DATASET CONTENT
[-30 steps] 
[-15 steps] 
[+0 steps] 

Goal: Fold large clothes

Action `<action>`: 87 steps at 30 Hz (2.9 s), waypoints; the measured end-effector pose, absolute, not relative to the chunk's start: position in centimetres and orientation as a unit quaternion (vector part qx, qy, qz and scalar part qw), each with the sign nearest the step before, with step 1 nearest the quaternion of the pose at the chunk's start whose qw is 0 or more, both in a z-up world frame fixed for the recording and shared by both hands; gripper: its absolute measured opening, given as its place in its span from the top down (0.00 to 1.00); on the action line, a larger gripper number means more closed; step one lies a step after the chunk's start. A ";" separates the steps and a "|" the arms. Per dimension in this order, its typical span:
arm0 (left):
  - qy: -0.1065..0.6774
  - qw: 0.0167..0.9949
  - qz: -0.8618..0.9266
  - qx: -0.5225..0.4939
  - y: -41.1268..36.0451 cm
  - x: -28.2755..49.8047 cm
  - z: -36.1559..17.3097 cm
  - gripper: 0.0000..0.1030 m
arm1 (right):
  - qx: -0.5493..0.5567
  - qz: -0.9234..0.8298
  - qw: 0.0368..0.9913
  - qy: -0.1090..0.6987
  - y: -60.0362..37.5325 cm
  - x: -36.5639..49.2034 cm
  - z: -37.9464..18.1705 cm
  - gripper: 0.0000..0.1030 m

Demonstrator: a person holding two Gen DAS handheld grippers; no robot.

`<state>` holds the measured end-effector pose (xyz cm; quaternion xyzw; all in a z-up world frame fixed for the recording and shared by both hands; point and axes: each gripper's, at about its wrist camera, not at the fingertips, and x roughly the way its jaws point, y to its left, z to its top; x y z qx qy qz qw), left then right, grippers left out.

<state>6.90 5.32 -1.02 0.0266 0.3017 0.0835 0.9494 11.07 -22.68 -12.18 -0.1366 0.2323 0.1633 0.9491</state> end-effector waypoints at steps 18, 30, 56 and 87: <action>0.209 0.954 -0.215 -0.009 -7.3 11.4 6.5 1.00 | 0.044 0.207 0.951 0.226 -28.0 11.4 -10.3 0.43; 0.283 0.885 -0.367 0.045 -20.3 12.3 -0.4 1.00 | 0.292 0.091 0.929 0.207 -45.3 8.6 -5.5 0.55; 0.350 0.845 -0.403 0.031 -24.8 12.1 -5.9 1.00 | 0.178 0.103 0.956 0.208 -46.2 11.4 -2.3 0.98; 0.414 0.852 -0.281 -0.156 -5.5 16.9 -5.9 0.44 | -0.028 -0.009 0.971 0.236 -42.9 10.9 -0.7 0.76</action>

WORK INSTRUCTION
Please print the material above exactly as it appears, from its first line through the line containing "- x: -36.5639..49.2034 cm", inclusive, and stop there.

EXERCISE SOLUTION
[-30 steps] 
[-15 steps] 
[+0 steps] 

Goal: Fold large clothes

Action `<action>`: 87 steps at 30 Hz (2.9 s), waypoints; the measured end-effector pose, absolute, not relative to the chunk's start: position in centimetres and orientation as a unit quaternion (vector part qx, qy, qz and scalar part qw), each with the sign nearest the step before, with step 1 nearest the quaternion of the pose at the chunk's start whose qw is 0 or more, both in a z-up world frame fixed for the recording and shared by both hands; gripper: its absolute measured opening, given as its place in its span from the top down (0.00 to 1.00); on the action line, a larger gripper number means more closed; step one lies a step after the chunk's start. A ";" separates the steps and a "|" the arms. Per dimension in this order, its typical span:
arm0 (left):
  - qy: -0.1065..0.6774
  - qw: 0.0167..0.9949
  - qz: -0.8618..0.9266
  - qx: -0.5225..0.4939
  - y: -41.1268..36.0451 cm
  - x: -28.2755..49.8047 cm
  - z: -36.1559..17.3097 cm
  - gripper: 0.0000..0.1030 m
arm1 (right):
  - qx: -0.5493..0.5567
  - qz: -0.9234..0.8298
  - qw: 0.0368..0.9913
  - qy: -0.1090..0.6987
  - y: -60.0362..37.5325 cm
  - x: -36.5639..49.2034 cm

Apart from this answer, nothing more is required.